In this example, functions 1210 of the network node 1100 described herein (e.g., one or more functions of a base station 402 or 406, a network node that implements all or part of the functionality of the base station 402 or gNB, the network node 700, 800, 900, or 1000, as described herein) are implemented at the one or more processing nodes 1200 or distributed across the one or more processing nodes 1200 and the control system 1102 and/or the radio unit(s) 1110 in any desired manner. In some particular embodiments, some or all of the functions 1210 of the network node 1100 described herein are implemented as virtual components executed by one or more virtual machines implemented in a virtual environment(s) hosted by the processing node(s) 1200. As will be appreciated by one of ordinary skill in the art, additional signaling or communication between the processing node(s) 1200 and the control system 1102 is used in order to carry out at least some of the desired functions 1210. Notably, in some embodiments, the control system 1102 may not be included, in which case the radio unit(s) 1110 communicate directly with the processing node(s) 1200 via an appropriate network interface(s).

In some embodiments, a computer program including instructions which, when executed by at least one processor, causes the at least one processor to carry out the functionality of the network node 1100 or a node (e.g., a processing node 1200) implementing one or more of the functions 1210 of the network node 1100 in a virtual environment according to any of the embodiments described herein is provided. In some embodiments, a carrier comprising the aforementioned computer program product is provided. The carrier is one of an electronic signal, an optical signal, a radio signal, or a computer readable storage medium (e.g., a non-transitory computer readable medium such as memory).

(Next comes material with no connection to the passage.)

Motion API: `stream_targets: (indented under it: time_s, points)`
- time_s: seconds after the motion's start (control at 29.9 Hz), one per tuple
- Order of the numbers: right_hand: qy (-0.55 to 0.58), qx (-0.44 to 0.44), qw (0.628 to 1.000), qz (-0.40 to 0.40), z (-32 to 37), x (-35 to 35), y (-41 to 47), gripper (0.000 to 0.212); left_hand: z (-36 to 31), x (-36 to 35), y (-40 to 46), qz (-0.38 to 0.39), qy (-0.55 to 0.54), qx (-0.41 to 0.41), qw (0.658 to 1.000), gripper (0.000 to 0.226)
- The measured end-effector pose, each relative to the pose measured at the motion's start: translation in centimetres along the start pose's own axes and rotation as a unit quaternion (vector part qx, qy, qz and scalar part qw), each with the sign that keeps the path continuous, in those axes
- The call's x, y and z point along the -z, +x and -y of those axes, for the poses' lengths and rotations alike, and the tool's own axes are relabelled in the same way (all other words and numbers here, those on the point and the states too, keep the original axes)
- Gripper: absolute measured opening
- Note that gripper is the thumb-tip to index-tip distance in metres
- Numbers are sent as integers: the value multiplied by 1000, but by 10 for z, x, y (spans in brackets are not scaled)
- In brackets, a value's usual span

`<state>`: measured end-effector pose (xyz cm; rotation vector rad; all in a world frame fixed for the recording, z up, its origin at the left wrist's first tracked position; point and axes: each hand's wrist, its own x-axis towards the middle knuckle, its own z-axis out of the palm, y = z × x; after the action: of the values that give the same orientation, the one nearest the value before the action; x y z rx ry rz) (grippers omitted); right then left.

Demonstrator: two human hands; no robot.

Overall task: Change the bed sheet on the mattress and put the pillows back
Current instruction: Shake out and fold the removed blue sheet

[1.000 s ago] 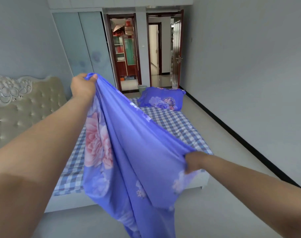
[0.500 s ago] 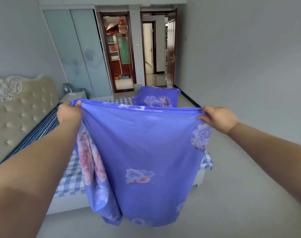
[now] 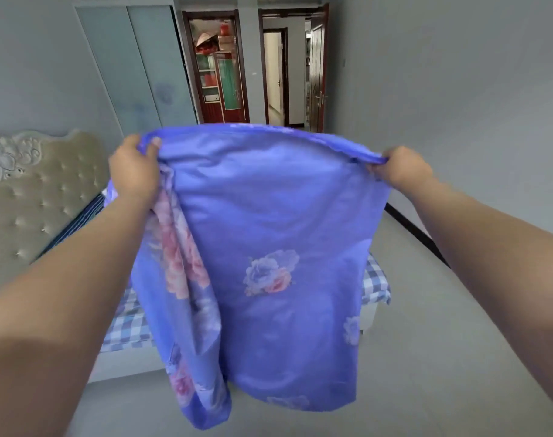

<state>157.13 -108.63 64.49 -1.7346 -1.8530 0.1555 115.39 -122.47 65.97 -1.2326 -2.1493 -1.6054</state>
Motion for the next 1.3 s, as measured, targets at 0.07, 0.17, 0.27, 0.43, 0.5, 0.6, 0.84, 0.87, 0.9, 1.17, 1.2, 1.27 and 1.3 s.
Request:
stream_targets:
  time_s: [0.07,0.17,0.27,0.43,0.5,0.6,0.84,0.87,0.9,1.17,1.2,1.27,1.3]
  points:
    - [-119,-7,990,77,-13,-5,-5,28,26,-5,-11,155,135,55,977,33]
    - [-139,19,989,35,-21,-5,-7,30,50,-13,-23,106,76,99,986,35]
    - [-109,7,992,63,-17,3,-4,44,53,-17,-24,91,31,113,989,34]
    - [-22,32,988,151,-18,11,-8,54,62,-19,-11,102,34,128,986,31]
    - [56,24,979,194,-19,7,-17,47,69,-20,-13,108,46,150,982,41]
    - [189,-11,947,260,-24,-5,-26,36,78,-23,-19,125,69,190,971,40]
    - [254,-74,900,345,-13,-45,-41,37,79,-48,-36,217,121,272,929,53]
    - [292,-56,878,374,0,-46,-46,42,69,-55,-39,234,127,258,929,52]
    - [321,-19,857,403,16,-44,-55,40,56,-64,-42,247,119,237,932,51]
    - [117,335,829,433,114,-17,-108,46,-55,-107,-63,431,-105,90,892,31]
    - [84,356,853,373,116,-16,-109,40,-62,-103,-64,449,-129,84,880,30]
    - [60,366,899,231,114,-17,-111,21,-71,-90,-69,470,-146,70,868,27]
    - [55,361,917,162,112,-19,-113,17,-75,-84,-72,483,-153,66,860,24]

FIG. 13 is a schematic block diagram of the network node 1100 according to some other embodiments of the present disclosure. The network node 1100 includes one or more modules 1300, each of which is implemented in software. The module(s) 1300 provide the functionality of the network node 1100 described herein. This discussion is equally applicable to the processing node 1200 of FIG. 12 where the modules 1300 may be implemented at one of the processing nodes 1200 or distributed across multiple processing nodes 1200 and/or distributed across the processing node(s) 1200 and the control system 1102.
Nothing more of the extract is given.